What needs to be done: Scan the data below for lines holding the word "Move", and copy each line found.

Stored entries
┄┄┄┄┄┄

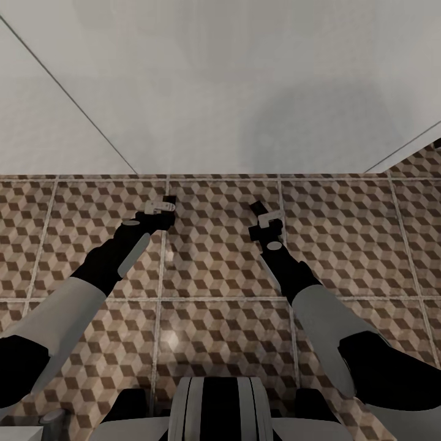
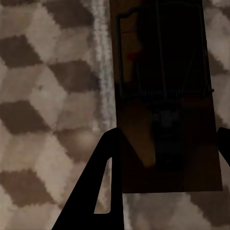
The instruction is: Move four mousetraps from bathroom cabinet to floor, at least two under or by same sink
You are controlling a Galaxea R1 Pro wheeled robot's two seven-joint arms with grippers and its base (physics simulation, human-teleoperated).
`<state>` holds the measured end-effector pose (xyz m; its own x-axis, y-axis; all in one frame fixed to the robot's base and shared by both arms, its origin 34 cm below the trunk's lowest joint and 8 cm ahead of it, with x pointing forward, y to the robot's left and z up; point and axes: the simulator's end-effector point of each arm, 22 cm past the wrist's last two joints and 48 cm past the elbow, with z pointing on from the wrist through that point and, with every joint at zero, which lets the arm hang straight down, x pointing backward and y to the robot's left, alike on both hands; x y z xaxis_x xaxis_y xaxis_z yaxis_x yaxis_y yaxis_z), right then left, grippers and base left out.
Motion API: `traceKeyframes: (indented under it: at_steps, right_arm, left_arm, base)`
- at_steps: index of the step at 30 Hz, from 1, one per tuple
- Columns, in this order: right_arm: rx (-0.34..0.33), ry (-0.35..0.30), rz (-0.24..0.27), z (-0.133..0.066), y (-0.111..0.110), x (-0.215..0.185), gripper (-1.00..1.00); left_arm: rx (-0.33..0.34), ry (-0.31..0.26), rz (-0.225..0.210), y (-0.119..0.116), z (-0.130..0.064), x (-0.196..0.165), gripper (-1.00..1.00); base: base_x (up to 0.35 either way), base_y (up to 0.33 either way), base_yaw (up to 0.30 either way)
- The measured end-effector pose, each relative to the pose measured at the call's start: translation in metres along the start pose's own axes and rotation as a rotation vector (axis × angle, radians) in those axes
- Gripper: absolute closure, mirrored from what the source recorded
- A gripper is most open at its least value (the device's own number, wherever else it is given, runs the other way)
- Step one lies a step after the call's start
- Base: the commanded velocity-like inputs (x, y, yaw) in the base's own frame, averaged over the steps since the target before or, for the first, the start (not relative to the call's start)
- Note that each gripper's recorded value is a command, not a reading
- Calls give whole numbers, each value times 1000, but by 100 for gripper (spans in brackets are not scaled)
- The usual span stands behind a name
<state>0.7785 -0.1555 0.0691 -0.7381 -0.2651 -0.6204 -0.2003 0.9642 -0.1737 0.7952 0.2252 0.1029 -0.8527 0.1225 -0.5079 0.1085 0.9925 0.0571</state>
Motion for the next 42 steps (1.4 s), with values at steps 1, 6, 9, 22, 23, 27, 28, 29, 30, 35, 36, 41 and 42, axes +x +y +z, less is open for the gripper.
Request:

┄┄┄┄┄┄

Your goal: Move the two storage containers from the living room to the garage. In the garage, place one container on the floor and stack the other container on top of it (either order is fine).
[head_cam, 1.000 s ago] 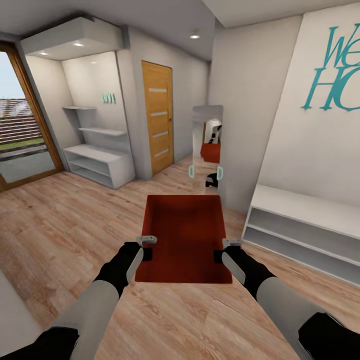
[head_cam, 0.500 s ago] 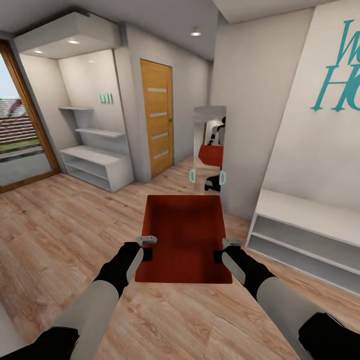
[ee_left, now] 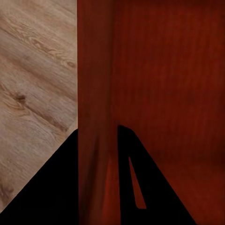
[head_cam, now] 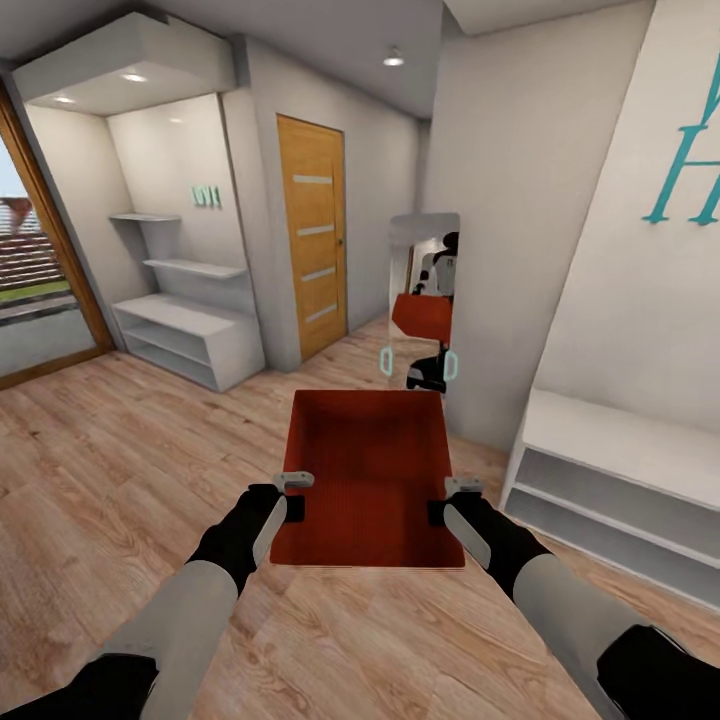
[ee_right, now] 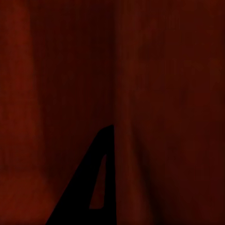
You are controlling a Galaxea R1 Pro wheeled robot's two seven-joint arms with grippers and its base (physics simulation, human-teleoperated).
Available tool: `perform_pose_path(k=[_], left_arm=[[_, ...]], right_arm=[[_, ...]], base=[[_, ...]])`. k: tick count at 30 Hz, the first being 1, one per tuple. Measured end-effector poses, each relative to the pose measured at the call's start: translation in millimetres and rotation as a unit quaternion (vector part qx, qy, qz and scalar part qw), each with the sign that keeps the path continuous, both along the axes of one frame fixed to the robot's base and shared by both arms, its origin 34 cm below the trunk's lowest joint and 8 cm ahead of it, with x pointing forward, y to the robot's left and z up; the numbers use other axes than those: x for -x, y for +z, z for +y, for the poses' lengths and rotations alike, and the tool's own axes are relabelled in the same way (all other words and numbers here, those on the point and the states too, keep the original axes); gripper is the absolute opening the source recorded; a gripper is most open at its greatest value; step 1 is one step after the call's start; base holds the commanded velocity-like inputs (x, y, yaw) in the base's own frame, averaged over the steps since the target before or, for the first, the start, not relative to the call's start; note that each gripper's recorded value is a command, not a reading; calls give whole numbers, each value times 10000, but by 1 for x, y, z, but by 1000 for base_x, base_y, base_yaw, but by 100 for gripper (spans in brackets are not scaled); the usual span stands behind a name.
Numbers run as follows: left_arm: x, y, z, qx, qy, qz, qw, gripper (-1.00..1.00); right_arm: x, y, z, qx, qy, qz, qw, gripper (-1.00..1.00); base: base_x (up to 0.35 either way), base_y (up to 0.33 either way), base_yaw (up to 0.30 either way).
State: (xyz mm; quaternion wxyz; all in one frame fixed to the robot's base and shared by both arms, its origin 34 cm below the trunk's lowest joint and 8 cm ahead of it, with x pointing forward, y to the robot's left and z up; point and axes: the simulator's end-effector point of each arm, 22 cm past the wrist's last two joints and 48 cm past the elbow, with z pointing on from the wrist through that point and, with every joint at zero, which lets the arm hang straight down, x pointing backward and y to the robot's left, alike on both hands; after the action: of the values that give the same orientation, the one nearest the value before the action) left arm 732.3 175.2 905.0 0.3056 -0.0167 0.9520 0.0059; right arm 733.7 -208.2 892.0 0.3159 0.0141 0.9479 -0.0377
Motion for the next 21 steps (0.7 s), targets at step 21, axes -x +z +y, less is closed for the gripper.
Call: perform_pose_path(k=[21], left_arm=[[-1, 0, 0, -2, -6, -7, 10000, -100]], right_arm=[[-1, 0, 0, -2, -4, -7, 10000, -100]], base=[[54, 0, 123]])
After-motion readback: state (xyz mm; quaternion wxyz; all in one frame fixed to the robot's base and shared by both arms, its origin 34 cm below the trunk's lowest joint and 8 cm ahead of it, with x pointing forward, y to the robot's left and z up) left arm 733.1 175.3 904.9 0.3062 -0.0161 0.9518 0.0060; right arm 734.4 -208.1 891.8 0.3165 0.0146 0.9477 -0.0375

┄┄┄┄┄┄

Reply:
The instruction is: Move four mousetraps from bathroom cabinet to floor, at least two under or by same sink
Your goal: Move the two storage containers from the living room to the garage. In the garage, place one container on the floor and stack the other container on top of it (either order is fine).

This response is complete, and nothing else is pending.